Приезжий бросил на него быстрый взгляд.
— Знаешь его?
— Откуда же?.. Слышал просто.
Подошел старый чабан, с молитвой присел в сторонке. Керим, приложив правую руку к груди, левой протянул ему пиалу с чаем. Старик принял с таким же жестом, но опасливо посмотрел на желтолицего. Тот проворчал:
— Пей, ешь свой чурек, и будем собираться.
Винтовка лежала у него на подвернутых ногах, и Керим сразу вспомнил: этот человек приезжал с Ниязкули на коне в тот весенний вечер, когда срочно вызвал его к себе Атанияз-бай.

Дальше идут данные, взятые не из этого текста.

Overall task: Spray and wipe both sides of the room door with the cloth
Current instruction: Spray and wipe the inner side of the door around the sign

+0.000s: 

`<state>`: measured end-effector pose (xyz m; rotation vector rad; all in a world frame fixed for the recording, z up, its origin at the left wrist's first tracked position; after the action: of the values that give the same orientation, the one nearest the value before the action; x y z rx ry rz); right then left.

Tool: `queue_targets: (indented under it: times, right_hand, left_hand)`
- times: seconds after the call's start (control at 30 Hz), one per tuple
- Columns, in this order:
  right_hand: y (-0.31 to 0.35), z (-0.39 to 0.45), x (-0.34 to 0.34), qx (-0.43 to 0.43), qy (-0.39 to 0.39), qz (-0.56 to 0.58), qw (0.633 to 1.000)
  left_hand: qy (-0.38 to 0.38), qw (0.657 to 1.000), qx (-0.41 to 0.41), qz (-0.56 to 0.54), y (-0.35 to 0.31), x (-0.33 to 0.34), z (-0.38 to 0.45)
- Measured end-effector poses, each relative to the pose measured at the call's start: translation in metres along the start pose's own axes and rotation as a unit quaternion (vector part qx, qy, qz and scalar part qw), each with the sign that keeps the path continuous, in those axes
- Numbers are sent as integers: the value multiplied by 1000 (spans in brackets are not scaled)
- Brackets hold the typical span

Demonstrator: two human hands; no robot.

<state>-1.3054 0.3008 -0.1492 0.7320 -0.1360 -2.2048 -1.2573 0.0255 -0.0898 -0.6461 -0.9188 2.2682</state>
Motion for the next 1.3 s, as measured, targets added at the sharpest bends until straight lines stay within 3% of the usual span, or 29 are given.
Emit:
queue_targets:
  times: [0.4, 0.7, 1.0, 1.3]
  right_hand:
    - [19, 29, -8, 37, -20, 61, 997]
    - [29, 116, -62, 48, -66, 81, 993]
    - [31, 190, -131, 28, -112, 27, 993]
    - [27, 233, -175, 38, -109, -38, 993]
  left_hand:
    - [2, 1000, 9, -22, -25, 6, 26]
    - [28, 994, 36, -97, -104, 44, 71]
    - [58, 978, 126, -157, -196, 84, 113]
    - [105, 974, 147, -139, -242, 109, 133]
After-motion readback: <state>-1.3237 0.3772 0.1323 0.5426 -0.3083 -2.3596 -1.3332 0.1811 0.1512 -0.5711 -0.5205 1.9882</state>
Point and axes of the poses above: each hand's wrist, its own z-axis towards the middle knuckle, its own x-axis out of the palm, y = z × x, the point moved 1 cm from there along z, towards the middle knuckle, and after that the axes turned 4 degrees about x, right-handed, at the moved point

— У меня кусок в горло не идет, — жалуясь, сказал старик. — Ты не тащи меня за собой, Карабай, отпусти с миром.
— Я обещал Нукеру задержать тебя, пока не пристроим отару, и я сдержу слово, — рассердился Карабай. — Учись, старый, у атаниязовского чабана — делает человек свое дело, не перечит хозяину, не бежит в поселок, сломя голову. Придет время отпущу, катись на все четыре стороны, а пока помалкивай.